The Quarry unfortunately doesn’t quite hit on everything. Let’s assess where it falls short.
There is a distinct lack of actual horror
The werewolves are certainly intimidating, but less in a scary way and more in the sense that there’s a need to gather all the resources the player can to eventually eliminate them. From a horror standpoint, it would’ve been better for the characters to be utterly helpless and vulnerable for awhile rather than being armed with multiple long barreled guns and a couple pistols before the threat even shows up. This would’ve created a real fear of the werewolves if the player had less tools to actually fight them back. It would’ve made for more instances of needing to hide or flee from the threat, things which build the player’s fear, rather than giving them the ability to simply pass a couple QTEs and completely kill the threat off immediately.

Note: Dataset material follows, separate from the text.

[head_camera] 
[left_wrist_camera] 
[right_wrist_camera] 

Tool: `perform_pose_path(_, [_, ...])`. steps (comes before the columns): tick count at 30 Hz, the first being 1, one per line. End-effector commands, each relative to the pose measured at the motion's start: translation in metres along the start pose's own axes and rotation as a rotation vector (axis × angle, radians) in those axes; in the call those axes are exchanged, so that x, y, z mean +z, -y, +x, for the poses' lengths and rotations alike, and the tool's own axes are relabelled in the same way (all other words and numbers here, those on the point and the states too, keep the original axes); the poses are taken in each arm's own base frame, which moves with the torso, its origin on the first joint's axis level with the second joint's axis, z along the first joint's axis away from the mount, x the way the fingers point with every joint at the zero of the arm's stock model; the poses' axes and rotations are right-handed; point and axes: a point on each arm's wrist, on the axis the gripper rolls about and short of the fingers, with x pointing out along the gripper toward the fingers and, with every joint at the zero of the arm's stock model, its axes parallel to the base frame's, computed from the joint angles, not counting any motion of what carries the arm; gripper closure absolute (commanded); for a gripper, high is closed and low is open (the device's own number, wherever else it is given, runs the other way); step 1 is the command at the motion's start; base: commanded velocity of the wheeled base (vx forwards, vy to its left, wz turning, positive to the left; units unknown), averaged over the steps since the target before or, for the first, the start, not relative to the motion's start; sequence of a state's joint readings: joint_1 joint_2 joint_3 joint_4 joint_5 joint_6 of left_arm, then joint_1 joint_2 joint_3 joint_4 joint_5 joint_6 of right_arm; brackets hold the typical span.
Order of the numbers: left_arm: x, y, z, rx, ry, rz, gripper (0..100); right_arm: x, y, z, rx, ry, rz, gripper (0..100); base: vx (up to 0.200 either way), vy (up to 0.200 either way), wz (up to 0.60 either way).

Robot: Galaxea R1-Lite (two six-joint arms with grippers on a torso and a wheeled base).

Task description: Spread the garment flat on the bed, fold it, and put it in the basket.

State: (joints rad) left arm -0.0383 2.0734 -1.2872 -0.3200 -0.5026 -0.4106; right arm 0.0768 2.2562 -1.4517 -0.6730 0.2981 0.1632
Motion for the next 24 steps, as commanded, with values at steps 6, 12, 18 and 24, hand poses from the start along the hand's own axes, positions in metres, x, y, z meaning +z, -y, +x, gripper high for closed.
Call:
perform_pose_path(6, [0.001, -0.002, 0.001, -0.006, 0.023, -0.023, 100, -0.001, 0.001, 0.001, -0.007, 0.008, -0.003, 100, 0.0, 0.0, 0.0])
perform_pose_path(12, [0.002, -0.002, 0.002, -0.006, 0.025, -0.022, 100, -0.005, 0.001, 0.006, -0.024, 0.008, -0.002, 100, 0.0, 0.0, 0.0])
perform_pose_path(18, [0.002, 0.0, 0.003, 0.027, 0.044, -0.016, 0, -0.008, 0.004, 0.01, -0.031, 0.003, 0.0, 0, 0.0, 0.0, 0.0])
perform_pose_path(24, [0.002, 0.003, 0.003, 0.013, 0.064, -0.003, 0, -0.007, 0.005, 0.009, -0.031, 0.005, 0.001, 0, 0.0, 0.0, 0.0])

Overall, while the distinct lack of horror doesn’t seriously detract from the broad experience, the game was marketed as a horror game. As such, it should be judged as a horror game, and The Quarry doesn’t have it, plain and simple.
The Junkyard Scene
During Chapter 9, Kaitlyn and Nicholas Furcillo (Evan Evagora) venture into a junkyard, aiming to retrieve a usable engine they can use to leave Hackett’s Quarry. This entire seauence was a massive detriment to the game’s pacing. The area is predictably very poorly lit, very large, designed like a maze and the player is given no clue as to where they should go at all. After all, it’s a junkyard- the player wasn’t intended to search every single car for an engine, but where are they supposed to go? It’s like trying to find a needle in a haystack- a very dark haystack that functions like a labyrinth.
In The Quarry, if a character dies, once the scene ends, the player will be given the opportunity to try the scene again as to save the life of the character who died. They can choose to do this a maximum of three times per playthrough.

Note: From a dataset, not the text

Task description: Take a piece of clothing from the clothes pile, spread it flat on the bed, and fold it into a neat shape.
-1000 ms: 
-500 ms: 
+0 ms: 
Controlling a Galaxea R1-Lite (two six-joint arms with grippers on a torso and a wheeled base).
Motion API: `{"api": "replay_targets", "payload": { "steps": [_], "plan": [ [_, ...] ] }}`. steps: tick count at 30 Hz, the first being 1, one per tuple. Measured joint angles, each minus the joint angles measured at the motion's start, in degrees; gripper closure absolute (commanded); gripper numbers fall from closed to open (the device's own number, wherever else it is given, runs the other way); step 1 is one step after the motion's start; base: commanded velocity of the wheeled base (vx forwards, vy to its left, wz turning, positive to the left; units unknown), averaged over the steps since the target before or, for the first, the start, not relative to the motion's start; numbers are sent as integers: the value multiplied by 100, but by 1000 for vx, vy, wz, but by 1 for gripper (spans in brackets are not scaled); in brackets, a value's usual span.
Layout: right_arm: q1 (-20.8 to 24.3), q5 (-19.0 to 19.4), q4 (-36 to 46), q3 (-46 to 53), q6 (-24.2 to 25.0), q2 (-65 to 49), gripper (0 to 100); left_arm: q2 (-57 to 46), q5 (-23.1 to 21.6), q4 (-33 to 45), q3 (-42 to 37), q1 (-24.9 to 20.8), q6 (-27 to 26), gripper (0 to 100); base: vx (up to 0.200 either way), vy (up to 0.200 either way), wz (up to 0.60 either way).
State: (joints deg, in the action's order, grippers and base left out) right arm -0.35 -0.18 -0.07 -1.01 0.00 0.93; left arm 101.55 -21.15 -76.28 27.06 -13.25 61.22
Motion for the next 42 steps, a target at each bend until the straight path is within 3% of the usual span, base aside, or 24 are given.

Sure, this one isn’t a serious detriment to the game, as the player could very simply choose not to use it. However, the game was clearly balanced around this option, which is somewhat concerning. There are multiple QTEs which result in quick death upon just a single failure, which can seem unfair at times. The respawning system was clearly intended to balance this out and give the player a second chance. It has a major tendency to hinder immersion, and it would’ve been a better idea to simply reduce the individual weight for QTEs and remove the respawning system altogether. For example, instead of killing off a character the first time the player shoots and misses a werewolf, perhaps have the werewolf injure the character instead. This could hinder their capabilities down the road, still punishing the player for messing up, but not so harshly. Alternatively, if the player fails a crucial QTE, perhaps their character could get injured, only they then have to pass another QTE which would be slightly simpler, but would be lethal upon another failure. This would give the player a little more leeway while not completely taking away the penalty for failure.
Overall grade for this game is going to be a B. It ultimately fails to come close to living up to Until Dawn’s greatness, bu is overall a solid entry from Supermassives Games. If you’re looking for a thrilling horror experience, keep searching. If you’re looking for a neat de-facto action shooter with an interactive story, this game is for you.